Mas ya no hicieron nada, y, cuando Kusmá entró anunciando que el té estaba servido, se separaron bruscamente como dos culpables.

–¿Han venido los criados de la ciudad? –le preguntó Levin a Kusmá.

–Ahora mismo. Están arreglando las cosas.

–Vuelve pronto ––dijo Kitty–. Si no, leeré sola el correo. Luego podemos tocar el piano a cuatro manos...

Una vez solo, guardando sus papeles en una cartera nueva, comprada por Kitty, fue a lavarse las manos en un nuevo lavabo, y con nuevos efectos de tocador que también con ella habían aparecido.

Levin sonreía a sus pensamientos y a la vez movía la cabeza con reproche. Le atormentaba una sensación parecida al remordimiento.

En su vida, ahora, había algo vergonzoso, afeminado...

«No está bien vivir así» , pensaba. «En casi tres meses no he hecho nada. Hoy me puse por primera vez a trabajar y apenas empezado lo dejé... Hasta descuido mis ocupaciones diarias. Nunca visito la finca a pie ni a caballo. Unas veces por mí, otras por ella, jamás dejo sola a Kitty, creyendo que va a aburrirse. ¡Y cuando pienso que antes suponía que la vida de soltero no valía nada y que la verdadera empezaba con el matrimonio! Pero en tres meses transcurridos jamás he vivido de manera tan ociosa a inútil. Esto es imposible.

Hay que empezar a trabajar. Claro que ella no es culpable; no puedo reprochárselo. Yo debía ser más firme, defender mi libertad masculina. Si no, me acostumbraré a esto. Pero ella no tiene la culpa», se repetía.

Mas a un hombre descontento le es difícil no culpar de algo a los demás y, sobre todo, al más próximo, el motivo de su frustración.

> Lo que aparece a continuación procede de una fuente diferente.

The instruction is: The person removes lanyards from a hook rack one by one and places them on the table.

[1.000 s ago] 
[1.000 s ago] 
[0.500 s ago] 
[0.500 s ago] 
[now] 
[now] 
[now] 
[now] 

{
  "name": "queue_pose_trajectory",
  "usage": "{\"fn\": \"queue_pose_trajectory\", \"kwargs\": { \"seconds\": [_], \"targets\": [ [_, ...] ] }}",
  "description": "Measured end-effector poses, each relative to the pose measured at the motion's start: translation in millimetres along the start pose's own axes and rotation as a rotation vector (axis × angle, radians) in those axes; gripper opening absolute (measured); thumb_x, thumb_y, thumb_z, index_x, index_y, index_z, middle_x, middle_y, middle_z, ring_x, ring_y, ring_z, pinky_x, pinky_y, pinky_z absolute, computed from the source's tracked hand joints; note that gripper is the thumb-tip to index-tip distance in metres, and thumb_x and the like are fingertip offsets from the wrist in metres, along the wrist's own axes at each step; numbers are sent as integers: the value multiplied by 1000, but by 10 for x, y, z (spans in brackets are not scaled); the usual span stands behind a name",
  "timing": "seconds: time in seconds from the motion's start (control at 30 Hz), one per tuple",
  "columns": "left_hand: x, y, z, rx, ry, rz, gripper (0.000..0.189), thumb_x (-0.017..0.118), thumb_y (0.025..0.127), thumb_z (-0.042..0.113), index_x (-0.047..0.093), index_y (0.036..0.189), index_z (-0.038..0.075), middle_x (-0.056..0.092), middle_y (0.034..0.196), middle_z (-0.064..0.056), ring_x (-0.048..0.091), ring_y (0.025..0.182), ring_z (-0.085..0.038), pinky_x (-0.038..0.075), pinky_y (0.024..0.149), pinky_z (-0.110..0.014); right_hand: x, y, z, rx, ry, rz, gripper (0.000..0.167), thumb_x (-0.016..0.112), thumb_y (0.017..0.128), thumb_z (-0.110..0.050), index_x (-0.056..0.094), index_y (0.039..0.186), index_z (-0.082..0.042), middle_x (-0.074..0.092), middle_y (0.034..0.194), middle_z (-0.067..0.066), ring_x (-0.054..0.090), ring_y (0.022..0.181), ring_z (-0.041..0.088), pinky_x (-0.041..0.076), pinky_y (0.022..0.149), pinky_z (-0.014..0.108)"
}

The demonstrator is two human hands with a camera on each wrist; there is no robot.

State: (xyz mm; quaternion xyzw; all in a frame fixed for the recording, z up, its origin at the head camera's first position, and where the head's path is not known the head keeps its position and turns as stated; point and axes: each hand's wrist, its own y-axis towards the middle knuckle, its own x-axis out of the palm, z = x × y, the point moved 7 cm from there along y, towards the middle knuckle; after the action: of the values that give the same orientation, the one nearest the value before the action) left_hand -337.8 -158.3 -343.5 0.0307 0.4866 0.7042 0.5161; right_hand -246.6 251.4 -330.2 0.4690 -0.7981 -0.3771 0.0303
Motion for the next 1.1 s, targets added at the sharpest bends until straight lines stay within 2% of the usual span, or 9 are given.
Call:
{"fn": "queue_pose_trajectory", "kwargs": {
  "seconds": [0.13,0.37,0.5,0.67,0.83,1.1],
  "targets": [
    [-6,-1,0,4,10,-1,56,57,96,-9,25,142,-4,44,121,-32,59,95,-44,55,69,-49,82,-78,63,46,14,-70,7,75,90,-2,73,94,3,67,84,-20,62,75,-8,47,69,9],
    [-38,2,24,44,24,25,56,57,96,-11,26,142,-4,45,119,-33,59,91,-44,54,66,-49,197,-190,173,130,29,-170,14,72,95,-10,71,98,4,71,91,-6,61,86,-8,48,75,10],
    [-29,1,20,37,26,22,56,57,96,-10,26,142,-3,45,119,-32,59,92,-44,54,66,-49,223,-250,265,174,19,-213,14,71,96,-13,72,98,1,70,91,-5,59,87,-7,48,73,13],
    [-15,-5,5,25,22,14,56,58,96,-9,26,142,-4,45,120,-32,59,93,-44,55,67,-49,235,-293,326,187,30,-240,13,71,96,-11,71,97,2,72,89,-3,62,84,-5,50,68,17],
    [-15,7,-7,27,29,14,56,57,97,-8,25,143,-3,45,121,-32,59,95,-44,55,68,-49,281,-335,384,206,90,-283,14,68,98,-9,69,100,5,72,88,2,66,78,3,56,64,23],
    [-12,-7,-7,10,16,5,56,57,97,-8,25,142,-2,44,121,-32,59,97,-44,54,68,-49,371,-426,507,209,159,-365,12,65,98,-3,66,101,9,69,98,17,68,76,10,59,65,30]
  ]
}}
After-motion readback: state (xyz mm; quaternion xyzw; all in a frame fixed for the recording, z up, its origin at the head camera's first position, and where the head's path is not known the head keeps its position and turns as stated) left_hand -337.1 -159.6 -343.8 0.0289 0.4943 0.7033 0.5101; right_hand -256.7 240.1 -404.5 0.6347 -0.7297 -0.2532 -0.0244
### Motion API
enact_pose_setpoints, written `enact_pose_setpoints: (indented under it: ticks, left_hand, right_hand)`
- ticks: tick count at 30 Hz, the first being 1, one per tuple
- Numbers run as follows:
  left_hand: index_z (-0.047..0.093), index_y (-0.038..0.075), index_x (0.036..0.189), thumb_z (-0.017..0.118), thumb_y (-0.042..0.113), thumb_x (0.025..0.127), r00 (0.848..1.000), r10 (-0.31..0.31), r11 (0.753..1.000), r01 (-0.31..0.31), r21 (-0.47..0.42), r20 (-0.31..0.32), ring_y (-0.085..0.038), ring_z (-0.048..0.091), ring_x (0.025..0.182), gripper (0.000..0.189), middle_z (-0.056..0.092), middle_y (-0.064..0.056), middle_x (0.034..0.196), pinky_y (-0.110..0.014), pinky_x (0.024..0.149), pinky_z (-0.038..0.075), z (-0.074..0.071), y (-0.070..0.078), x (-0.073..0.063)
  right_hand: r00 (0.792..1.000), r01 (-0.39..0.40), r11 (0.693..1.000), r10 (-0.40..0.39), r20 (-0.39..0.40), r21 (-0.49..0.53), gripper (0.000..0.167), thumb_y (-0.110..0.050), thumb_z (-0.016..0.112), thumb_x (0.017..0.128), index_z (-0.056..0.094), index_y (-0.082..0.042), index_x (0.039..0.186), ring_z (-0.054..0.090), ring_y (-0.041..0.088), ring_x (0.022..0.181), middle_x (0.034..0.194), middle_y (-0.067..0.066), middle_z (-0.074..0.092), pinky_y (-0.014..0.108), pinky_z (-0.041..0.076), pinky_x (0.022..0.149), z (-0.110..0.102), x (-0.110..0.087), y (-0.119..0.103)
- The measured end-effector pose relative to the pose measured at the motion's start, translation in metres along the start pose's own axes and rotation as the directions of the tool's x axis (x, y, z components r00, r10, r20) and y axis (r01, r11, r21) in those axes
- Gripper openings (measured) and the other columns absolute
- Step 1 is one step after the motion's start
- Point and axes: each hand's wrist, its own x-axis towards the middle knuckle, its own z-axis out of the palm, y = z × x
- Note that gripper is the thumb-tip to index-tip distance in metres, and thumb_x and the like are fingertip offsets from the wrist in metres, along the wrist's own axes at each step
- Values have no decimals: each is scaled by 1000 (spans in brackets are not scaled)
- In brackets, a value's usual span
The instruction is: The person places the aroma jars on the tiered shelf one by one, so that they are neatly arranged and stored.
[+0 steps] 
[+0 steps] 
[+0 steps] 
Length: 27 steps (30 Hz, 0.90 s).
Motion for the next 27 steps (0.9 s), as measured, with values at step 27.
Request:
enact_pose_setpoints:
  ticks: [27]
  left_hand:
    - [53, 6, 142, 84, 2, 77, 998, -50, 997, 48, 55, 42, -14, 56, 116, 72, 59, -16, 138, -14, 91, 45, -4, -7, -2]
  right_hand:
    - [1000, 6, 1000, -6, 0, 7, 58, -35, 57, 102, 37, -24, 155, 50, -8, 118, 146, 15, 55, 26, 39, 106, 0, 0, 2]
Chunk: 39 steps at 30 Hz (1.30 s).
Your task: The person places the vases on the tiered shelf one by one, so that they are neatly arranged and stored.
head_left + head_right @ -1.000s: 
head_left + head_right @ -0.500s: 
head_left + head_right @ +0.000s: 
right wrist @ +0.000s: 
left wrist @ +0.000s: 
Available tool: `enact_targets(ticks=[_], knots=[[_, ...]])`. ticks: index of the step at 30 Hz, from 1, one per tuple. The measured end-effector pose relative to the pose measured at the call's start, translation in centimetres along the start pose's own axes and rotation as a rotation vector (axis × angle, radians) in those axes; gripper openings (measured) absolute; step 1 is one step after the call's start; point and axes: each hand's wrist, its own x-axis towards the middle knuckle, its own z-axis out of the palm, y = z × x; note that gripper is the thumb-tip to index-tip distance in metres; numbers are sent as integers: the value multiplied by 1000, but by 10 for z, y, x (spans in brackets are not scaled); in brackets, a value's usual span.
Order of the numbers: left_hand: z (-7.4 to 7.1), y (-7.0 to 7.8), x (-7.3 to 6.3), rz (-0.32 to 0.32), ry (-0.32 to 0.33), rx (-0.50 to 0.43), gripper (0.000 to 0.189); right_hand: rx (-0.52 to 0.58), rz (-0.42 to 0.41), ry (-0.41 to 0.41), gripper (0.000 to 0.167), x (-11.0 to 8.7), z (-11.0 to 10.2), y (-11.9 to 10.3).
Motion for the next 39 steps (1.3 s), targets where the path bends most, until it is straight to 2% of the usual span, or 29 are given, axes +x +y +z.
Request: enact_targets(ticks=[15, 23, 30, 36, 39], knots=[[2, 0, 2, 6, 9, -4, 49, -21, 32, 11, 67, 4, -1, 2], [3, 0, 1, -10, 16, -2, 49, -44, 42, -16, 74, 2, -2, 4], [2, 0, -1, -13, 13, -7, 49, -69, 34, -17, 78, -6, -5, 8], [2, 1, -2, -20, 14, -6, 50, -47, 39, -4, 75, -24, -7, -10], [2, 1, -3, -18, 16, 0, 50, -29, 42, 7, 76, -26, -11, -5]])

Y Levin se decía que Kitty no era la culpable («es imposible que ella sea culpable de nada»), sino su educación superficial y libre. («¡Aquel tonto de Charsky! Ya sé que ella quería atajarle, pero no pudo.») Y concluía: «Sí, fuera del interés de la casa (y éste es innegable que lo tiene), aparte de sus vestidos y su broderie anglaise, Kitty no se interesa seriamente ni por los asuntos propios, ni por la economía doméstica, ni por los campesinos, ni por la música, a pesar de que es entendida en ella, ni por la lectura. No hace nada y está completamente satisfecha» .

Y Levin la censuraba en el fondo de su alma sin comprender aún que Kitty se preparaba a aquel período de actividad en que sería a la vez esposa y dueña de casa y habría de cuidar, nutrir y educar a sus hijos. No comprendía que ella sentía esto por instinto y que, al prepararse para aquel tremendo trabajo, no reconvenía los felices momentos de despreocupación y de dicha de amar que gozaba ahora, mientras construía alegremente su futuro nido.